In fact, Chakravorty had told me that these seven men were amongst the hundreds arrested, falsely implicated with bogus charges. He detailed that young Muslim men can be detained if not arrested by the police on the flimsiest of charges, at times even without a charge! On mere suspicion or to create an atmosphere of fear. And even if acquitted, they sit ruined and devastated for times to come. With nobody even bothering to ask the basic — What happens to the lives and livelihood of innocent men, caged for so many years?

As activists point out, when the police arrests a Muslim, biases and slants erupt at the very first stage. Details of his or her so called ‘terror links ‘ or ‘anti–national’ stand get splashed! And because of the poisonous propaganda and twisted perceptions and notions, the situation stands compounded.

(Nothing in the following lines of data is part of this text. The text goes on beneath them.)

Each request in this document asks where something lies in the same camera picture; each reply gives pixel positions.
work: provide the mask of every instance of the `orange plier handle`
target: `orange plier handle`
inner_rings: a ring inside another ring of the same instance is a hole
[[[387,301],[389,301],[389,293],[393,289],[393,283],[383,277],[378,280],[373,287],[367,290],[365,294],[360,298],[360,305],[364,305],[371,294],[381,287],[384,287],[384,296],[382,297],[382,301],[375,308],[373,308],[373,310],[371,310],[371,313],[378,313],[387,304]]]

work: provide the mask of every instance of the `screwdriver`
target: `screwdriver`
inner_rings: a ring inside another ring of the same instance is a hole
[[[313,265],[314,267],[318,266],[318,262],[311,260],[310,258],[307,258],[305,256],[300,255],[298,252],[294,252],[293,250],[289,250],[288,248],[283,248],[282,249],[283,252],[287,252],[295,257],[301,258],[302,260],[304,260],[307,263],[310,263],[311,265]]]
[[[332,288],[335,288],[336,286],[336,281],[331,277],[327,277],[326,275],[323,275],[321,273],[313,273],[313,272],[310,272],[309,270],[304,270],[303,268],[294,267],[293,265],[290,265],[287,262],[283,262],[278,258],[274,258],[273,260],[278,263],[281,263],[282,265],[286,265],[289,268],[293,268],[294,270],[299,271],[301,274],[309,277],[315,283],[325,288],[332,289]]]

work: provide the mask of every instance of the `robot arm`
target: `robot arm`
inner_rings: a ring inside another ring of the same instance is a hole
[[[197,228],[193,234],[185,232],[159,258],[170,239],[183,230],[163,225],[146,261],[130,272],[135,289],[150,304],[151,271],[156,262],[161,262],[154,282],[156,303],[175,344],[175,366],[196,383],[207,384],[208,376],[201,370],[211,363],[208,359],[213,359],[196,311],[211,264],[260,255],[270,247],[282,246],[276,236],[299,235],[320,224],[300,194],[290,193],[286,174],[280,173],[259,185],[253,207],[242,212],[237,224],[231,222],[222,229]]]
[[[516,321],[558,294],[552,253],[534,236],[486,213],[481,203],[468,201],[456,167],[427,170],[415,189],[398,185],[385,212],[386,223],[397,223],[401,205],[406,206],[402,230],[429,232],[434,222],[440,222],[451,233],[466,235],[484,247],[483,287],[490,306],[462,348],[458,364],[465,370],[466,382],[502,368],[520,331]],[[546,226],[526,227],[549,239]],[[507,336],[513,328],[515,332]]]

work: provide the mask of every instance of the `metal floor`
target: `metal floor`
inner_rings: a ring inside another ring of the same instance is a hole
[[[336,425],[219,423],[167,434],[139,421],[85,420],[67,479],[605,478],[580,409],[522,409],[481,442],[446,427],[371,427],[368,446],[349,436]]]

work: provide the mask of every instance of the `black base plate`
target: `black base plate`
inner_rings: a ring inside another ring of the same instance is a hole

Dr Javed Jamil details, “In India, Muslims, criminals or innocents, are more likely to be arrested, more likely to be detained as under-trials, more likely to be convicted, more likely to be sentenced to death or life imprisonment and more likely to be actually executed…Though Muslims comprise only 14.2 percent of the population of the country according to a recent census data, they constitute 26.4 percent of the total prison population. Of course, they are also more likely to face torture of all kinds in the police custody. They also have lesser chances of a fair trial because they are in no position to hire good advocates to defend them. And, of course, when high-profile terror cases are involved, Muslims are more likely to be hanged…Yakub Memon has already been hanged and the other Muslims involved in Mumbai attacks and other such cases are likely to be “brought to justice” by Indian legal system sooner than later. But the persons responsible for the riots after Babri Masjid demolition, Mumbai riots and Gujarat riots are nowhere in queue for being brought to justice.”

In fact, in  his latest book, ‘Justice Imprisoned’ (Yenepoya Publishers, Mangaluru), Dr Javed Jamil focuses on custodial deaths and also on the official executions of the prisoners in the different countries of the world. To quote  him, “The net result of the campaign by the economic fundamentalists against capital punishment and the system of justice developed in accordance with their wishes is that now more people are  ‘punished’ by the police than by the courts. The capital or corporal punishment has officially ended as per the constitutions. But it is now given by the police, based on their own assumptions and biases, and not by the courts, based on the evidences. There are more deaths in police custody and encounters than through death sentences executed at the orders of the courts…It can easily be estimated that the annual global number of deaths in police custody is in tens of thousands. It is not only the deaths but severe torture is also common in police custody and prisons…And yet, politicians routinely dismiss these accusations and, instead, always give the police the benefit of the doubt by highlighting the difficulty of police work.”